Calcolare, soppesare, misurare, possono non essere sufficienti per far comprendere adeguatamente al cliente a quali incognite va incontro. Vanno messe in gioco anche altre variabili, quelle che sono sentite in modo più personale e diretto

C’è un modello dominante nell’approccio tecnico alla scelta legata a un’innovazione, secondo il quale i rischi si contano. E siccome l’immaginazione non si può contare, i rischi che le persone immaginano non devono contare. Ciò che è soggettivo non è oggettivo, e dunque non può essere considerato significativo.
Ma, a parte che non tutto quel che conta si sa calcolare, così come non tutto quel che si sa calcolare, spesso, conta davvero, c’è da interrogarsi in quale prospettiva i soggetti reali, le persone in carne e ossa, con i loro valori e i loro interessi, si pongono verso la scelta. Ecco, allora, delinearsi subito un bivio: scegliamo di… scegliere, anche se l’argomento si presenta subito come complesso, oppure, magari dopo aver tentato di farsi un’idea propria, deleghiamo qualcuno di nostra fiducia a decidere per noi?
Lungo la prima strada, secondo una famosa teoria psicologica fatta propria dall’economia comportamentistica, la teoria della prospettiva, dobbiamo innanzi tutto considerare il punto di riferimento cognitivo dal quale la persona guarda ai possibili esiti futuri. Se, dunque, il rischio era finora dato dal prodotto danno computabile e probabilità di verificarsi, dovremo sostituirvi, rispettivamente, una funzione di valore e un peso decisionale che la teoria si propone di stimare, almeno qualitativamente.

Il peso della percezione
Per quanto riguarda la prima, guadagni e perdite vanno stimati per differenza rispetto a un riferimento “naturale” e non per il loro valore assoluto. Ad esempio, uno stesso ammontare, se è perduto, è più ingente di quando viene acquisito: siamo, in effetti, più sensibili alle perdite che ai guadagni. Però, in entrambi i casi, esistono delle soglie, oltre le quali i valori stimati non variano più: una soglia di soddisfazione e una bancarotta. Per quanto riguarda, invece, il peso decisionale, va assegnata alla certezza (probabilità stimata del 100%) un valore del tutto particolare: a parità di tutte le altre condizioni sulle alterative di scelta, un guadagno certo sarà tendenzialmente preferito a uno maggiore ma incerto e una perdita certa rifuggita rispetto a una superiore ma incerta. Ecco che, dunque, se il soggetto si percepisce in una situazione di perdita, manifesterà un atteggiamento risk seeker, sarà cioè disposto ad assumere molti rischi anche per un piccolo recupero dalla perdita, mentre, al contrario se si percepisce in una situazione di guadagno sarà risk adverse, ovvero cercherà di mantenere la situazione favorevole. Quel che è importante è ricordare che il punto di riferimento per il soggetto è la percezione di trovarsi in perdita o in guadagno. La teoria prevede che, in generale, la scelta venga condotta minimizzando il massimo rimpianto possibile che potremmo avere per aver preso una scelta a esclusione di altre (minimax regret).
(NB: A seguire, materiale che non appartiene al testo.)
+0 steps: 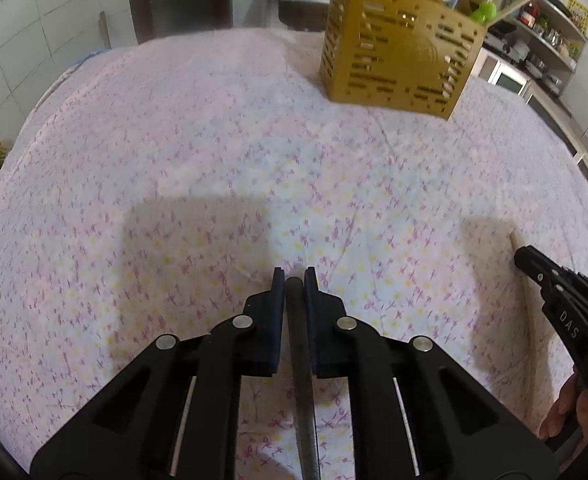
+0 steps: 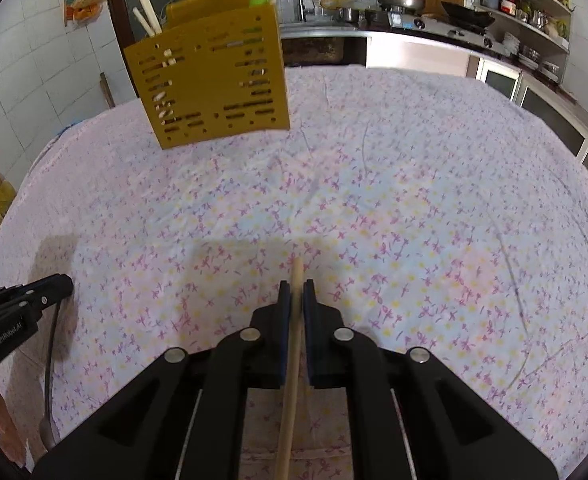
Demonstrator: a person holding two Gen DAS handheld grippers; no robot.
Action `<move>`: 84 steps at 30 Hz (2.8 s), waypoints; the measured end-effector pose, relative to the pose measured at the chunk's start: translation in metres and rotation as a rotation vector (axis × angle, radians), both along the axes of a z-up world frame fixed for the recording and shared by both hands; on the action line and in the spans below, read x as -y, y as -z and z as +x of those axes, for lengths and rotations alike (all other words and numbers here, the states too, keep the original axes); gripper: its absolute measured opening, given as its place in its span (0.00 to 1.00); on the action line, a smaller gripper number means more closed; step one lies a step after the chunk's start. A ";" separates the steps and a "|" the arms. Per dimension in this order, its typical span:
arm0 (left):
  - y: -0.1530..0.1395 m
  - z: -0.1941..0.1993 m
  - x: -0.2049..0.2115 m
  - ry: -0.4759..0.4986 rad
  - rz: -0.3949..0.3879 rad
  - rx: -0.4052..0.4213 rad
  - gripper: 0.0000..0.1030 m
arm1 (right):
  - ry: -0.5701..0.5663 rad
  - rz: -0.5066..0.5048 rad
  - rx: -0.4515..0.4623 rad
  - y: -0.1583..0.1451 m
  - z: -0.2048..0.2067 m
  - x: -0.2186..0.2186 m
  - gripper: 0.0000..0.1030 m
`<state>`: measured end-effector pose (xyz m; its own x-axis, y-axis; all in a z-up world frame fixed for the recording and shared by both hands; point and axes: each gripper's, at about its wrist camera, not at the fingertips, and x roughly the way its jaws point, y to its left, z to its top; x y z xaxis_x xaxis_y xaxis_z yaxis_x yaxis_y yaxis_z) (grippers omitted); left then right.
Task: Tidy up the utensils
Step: 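Lower the left tool onto the silver spoon and close on it, then carry the chopstick and silver spoon over the yellow holder with both tools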
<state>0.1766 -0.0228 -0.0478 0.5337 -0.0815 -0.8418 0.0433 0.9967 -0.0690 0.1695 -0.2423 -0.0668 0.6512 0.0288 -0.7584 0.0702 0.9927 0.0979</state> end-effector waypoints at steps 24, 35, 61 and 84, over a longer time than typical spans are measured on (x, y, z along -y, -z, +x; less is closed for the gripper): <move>0.001 0.015 -0.005 0.012 -0.002 0.027 0.08 | 0.015 -0.086 -0.009 0.005 0.008 -0.006 0.06; -0.046 -0.013 -0.016 0.004 -0.040 0.194 0.08 | 0.017 0.030 0.242 -0.052 -0.027 -0.004 0.06; -0.108 -0.087 -0.018 0.010 -0.037 0.546 0.07 | 0.018 -0.082 0.699 -0.126 -0.102 -0.034 0.06; -0.153 -0.017 -0.005 0.052 -0.051 0.580 0.01 | 0.027 -0.047 0.706 -0.154 -0.030 -0.017 0.06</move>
<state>0.1599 -0.0180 0.1050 0.9002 -0.1529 -0.4079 0.1373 0.9882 -0.0675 0.1397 -0.2249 0.0871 0.9879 -0.0164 -0.1544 0.0301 0.9958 0.0863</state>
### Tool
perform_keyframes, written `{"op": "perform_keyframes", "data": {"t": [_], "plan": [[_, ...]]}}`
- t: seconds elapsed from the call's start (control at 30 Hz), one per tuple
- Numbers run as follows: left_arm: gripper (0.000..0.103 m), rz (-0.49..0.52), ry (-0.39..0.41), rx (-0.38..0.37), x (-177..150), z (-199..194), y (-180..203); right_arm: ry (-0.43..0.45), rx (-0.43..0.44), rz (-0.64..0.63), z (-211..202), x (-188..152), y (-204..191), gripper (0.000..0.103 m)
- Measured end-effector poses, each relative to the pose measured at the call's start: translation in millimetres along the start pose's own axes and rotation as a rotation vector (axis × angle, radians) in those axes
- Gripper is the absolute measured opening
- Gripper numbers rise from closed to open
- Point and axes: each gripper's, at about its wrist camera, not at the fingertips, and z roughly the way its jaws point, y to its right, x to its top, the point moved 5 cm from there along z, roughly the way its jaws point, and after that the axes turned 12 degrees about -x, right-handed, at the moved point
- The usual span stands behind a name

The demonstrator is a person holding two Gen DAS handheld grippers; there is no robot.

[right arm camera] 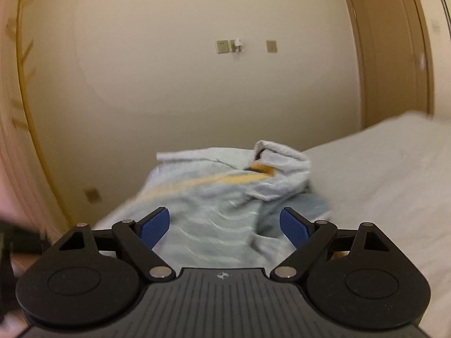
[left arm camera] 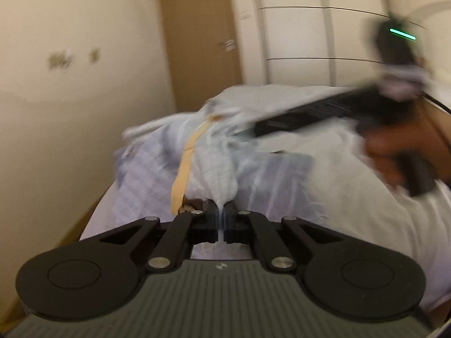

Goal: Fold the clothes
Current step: 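Grasp the yellow collar with the right tool while the left tool grasps the shirt body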

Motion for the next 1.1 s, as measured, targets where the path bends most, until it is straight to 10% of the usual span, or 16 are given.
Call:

Ogni persona è unica e vuole partecipare
Ma vediamo l’altra strada disponibile: delegare. Si può delegare una persona o anche una agenzia anonima, ma si pone comunque sempre una questione di fiducia. Proviamo a esaminare quelle possiamo chiamare le quattro leve della fiducia.
Abbiamo bisogno di sentire, innanzi tutto, la Competenza nell’ambito strettamente specifico, per poterci convincere che la delega è riposta in mani esperte. Ma, soprattutto da agenzie esperte, vogliamo anche conoscere le procedure seguite nella scelta o, almeno, percepirne l’Accountability, ovvero la disponibilità a renderne conto pubblicamente. Vi è, però, soprattutto quando i rischi sono elevati, il bisogno di sentire che l’agenzia ha Responsibilità, che cioè essa è pronta a farsi carico del nostro caso, che è tanto unico, per noi quanto per lei. Non è sufficiente essere trattato, pur con accountability, come un numero, come un “caso”, ma abbiamo bisogno di sentirci trattati come persone. E ogni persona è unica. Infine, sempre più spesso i cittadini vogliono partecipare attivamente alle scelte che li concernono, e quindi la fiducia va di pari passo con l’opportunità, che deve sempre essere accordata anche se non necessariamente esercitata, di Partecipazione.
Facciamo, in ultimo, un esempio concreto. Nella scelta del chirurgo che ci opererà, avrà certamente grande peso la nostra percezione della sua competenza specifica (e tanto più specifica, tanto meglio), ma saranno altresì importanti, risultando magari decisivi, la sua capacità di renderci-conto dell’operazione che subiremo; la chiarezza, certezza e trasparenza delle procedure della struttura nella quale saremo operati, e conterà anche la capacità di comunicarci la presa in carico della nostra unicità. Per noi non siamo un mero numero o una patologia all’interno di una anonima procedura, e, dunque, non vogliamo essere trattati come se lo fossimo. Se sarà necessario salvaguardare il nostro benessere, la cura della patologia andrà messa in secondo piano. E potrà essere decisiva la sua capacità di coinvolgerci nel processo decisionale, mostrandoci gli esiti possibili e le loro probabilità, non solo consigliandoci, ma assistendoci in una presa di decisione che, alla fine, sarà realmente la nostra. L’obiettivo, dunque, sarà l’instaurazione di una alleanza.